Go through the entries below and work out how many lines include "brown". Answer with the number only.

(Recorded data)
Start of Block
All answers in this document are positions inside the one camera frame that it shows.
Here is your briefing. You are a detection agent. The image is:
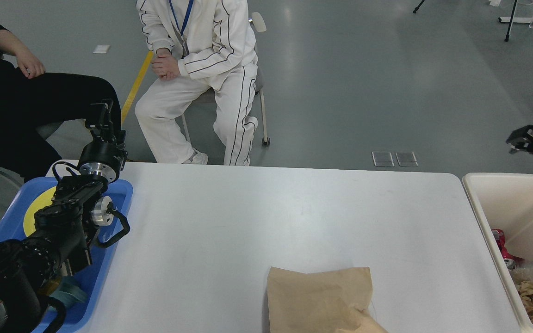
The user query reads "clear floor plate left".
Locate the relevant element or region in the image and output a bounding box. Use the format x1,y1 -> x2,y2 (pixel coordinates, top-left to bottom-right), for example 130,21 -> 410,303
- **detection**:
372,151 -> 395,168

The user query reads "clear floor plate right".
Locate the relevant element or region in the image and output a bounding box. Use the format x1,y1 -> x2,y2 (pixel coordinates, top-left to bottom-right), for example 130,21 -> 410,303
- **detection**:
395,151 -> 419,168

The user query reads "white stand base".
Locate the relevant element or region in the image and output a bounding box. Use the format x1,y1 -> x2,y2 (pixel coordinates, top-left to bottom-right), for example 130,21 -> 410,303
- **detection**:
486,0 -> 533,42

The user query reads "person in black trousers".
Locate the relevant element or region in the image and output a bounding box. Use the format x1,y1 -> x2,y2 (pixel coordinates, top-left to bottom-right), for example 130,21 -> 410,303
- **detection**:
0,25 -> 121,181

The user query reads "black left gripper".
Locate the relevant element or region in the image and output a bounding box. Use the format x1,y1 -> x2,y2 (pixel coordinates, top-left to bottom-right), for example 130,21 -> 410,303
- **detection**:
78,99 -> 127,183

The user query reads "dark teal mug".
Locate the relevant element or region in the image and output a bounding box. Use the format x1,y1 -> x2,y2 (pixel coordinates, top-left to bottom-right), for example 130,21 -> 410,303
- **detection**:
50,276 -> 89,308

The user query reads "red round object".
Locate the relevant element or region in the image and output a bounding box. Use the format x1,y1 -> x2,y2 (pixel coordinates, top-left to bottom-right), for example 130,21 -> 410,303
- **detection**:
491,229 -> 524,270

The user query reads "person in white tracksuit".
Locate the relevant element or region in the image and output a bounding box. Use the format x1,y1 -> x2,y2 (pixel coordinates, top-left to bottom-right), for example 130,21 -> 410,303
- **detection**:
135,0 -> 258,166

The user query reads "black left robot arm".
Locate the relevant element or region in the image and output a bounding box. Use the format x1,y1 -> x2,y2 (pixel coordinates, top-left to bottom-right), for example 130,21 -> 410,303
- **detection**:
0,99 -> 130,333

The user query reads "clear floor plate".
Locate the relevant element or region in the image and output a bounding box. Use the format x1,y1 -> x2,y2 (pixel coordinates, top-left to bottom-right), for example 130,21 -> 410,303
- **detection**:
372,151 -> 395,168
395,151 -> 419,168

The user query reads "yellow plastic plate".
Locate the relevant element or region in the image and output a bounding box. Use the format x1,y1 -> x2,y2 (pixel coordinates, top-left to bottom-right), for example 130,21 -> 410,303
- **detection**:
23,187 -> 56,236

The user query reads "brown paper bag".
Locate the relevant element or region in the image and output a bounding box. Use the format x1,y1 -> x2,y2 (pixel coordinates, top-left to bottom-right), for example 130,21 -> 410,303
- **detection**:
266,267 -> 385,333

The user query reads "white paper scrap on floor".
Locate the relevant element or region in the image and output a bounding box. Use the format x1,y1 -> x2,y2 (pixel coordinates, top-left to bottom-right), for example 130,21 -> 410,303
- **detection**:
93,44 -> 110,54

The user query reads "beige plastic bin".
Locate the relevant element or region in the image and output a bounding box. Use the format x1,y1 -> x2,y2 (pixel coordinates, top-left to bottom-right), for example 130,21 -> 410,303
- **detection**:
463,173 -> 533,333

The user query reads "blue plastic tray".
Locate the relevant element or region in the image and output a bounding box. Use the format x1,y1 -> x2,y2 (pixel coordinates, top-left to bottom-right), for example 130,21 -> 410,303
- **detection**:
0,177 -> 133,333

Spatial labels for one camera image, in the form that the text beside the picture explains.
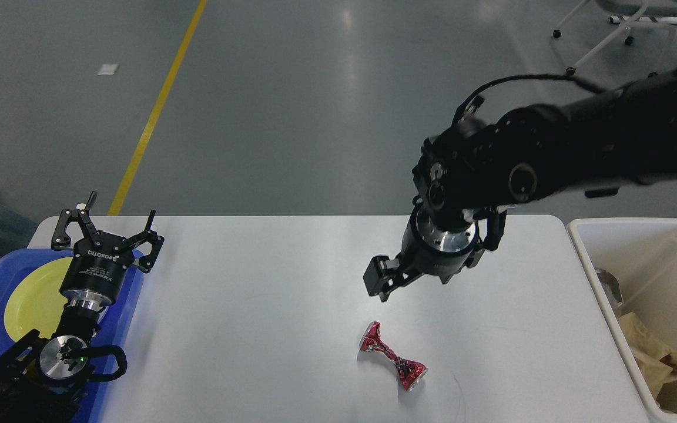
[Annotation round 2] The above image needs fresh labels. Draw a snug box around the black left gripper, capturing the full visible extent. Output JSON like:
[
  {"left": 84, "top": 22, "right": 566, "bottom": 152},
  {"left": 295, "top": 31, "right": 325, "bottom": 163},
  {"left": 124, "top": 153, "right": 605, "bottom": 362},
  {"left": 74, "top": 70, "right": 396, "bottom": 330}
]
[{"left": 51, "top": 191, "right": 165, "bottom": 312}]

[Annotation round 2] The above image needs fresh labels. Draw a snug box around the crushed red can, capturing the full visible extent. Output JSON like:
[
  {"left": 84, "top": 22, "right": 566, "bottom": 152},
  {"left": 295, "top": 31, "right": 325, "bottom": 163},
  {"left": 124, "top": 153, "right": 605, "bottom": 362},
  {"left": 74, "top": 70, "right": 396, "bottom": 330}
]
[{"left": 359, "top": 321, "right": 429, "bottom": 392}]

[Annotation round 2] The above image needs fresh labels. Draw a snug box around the white plastic bin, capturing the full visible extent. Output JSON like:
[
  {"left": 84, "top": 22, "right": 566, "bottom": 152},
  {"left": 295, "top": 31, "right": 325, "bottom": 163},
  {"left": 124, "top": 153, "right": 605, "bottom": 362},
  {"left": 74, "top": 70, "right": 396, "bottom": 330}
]
[{"left": 567, "top": 219, "right": 677, "bottom": 422}]

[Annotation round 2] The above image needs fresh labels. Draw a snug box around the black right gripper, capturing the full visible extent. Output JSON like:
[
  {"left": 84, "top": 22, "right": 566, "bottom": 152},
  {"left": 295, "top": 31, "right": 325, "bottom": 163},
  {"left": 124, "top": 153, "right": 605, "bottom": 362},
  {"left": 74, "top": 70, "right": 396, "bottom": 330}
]
[{"left": 363, "top": 209, "right": 483, "bottom": 303}]

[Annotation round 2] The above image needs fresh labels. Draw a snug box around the large brown paper bag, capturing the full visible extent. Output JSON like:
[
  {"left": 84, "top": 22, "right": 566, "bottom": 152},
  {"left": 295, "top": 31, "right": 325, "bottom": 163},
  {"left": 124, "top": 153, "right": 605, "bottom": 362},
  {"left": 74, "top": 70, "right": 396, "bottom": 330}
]
[{"left": 618, "top": 312, "right": 677, "bottom": 400}]

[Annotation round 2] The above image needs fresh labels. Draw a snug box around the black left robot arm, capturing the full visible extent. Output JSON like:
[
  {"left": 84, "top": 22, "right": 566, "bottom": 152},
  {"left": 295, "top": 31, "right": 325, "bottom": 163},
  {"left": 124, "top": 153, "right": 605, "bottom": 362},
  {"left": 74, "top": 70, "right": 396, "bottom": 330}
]
[{"left": 0, "top": 192, "right": 165, "bottom": 422}]

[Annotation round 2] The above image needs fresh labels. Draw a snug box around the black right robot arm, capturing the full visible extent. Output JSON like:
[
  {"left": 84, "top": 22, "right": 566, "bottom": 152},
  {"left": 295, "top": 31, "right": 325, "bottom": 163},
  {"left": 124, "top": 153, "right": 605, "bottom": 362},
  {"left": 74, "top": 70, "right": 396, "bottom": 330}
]
[{"left": 363, "top": 67, "right": 677, "bottom": 301}]

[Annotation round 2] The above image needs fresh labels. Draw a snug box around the white office chair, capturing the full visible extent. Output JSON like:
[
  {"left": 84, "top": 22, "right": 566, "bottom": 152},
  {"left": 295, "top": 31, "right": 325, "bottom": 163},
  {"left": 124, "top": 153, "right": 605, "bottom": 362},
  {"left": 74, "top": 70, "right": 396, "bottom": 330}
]
[{"left": 565, "top": 1, "right": 677, "bottom": 76}]

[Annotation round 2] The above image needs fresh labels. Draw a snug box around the yellow plastic plate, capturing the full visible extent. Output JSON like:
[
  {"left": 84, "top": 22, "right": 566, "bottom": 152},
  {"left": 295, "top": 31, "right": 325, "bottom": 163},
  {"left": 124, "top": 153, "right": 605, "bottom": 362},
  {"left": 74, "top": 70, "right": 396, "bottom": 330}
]
[{"left": 4, "top": 257, "right": 72, "bottom": 342}]

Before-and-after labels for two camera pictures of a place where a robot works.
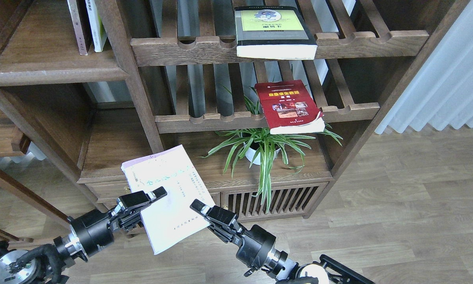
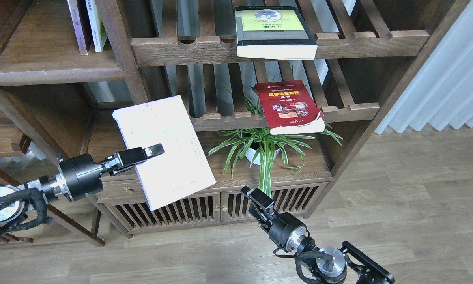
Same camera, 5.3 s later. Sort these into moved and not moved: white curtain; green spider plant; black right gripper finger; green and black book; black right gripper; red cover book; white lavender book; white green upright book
Moved: white lavender book; black right gripper; black right gripper finger
Not moved: white curtain; green and black book; white green upright book; green spider plant; red cover book
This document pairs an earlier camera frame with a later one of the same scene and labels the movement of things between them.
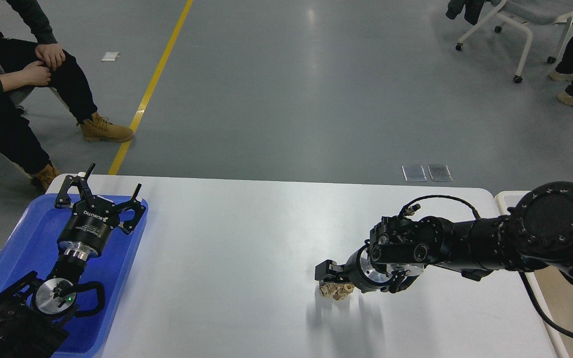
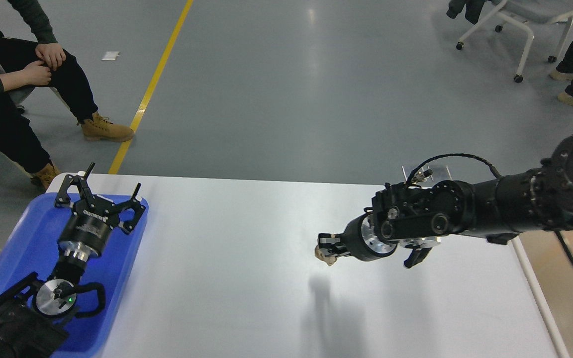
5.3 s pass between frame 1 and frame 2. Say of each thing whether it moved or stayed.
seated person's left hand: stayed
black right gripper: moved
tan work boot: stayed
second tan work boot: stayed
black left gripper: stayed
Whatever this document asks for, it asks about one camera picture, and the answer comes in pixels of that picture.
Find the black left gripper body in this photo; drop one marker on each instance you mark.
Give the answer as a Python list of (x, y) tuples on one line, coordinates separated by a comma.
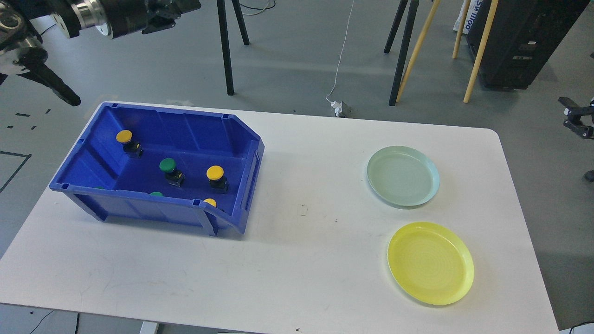
[(123, 17)]

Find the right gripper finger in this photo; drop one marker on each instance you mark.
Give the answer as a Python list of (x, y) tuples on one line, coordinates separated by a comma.
[(574, 113)]

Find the black cabinet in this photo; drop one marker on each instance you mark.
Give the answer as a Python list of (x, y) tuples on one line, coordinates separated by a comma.
[(524, 34)]

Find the light green plate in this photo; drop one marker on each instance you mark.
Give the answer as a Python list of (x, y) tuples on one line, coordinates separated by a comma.
[(403, 177)]

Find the white printed bag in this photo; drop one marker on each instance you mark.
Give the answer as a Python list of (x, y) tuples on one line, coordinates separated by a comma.
[(467, 18)]

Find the green push button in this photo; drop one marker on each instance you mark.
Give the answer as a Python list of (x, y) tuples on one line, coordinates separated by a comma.
[(173, 175)]

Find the blue plastic storage bin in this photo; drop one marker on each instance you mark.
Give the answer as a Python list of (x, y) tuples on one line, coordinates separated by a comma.
[(196, 140)]

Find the black tripod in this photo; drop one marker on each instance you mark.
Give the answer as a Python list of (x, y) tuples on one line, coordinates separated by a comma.
[(224, 37), (408, 9)]

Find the yellow plate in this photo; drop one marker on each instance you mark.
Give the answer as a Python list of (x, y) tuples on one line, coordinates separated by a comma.
[(430, 263)]

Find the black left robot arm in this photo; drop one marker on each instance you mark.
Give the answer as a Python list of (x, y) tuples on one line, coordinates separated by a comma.
[(21, 45)]

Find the black tripod left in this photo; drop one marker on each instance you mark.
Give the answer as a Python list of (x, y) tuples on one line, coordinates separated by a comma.
[(224, 37)]

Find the yellow button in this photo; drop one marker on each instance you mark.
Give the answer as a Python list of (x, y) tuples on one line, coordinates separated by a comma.
[(217, 180), (131, 147)]

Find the black tripod right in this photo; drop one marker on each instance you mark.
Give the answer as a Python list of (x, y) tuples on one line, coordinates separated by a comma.
[(408, 9)]

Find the yellow button front corner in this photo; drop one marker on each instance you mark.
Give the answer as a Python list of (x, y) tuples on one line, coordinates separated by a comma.
[(211, 202)]

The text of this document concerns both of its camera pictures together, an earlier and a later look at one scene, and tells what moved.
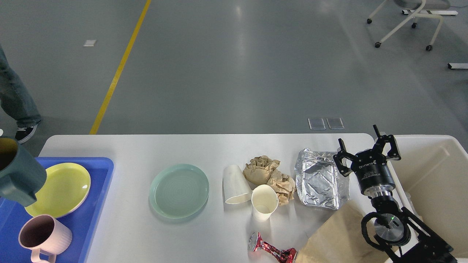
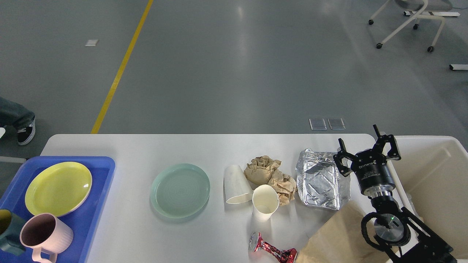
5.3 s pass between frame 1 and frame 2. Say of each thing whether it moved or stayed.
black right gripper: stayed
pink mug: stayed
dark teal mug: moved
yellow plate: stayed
End of Block
_PROBLEM SOLUTION_. 2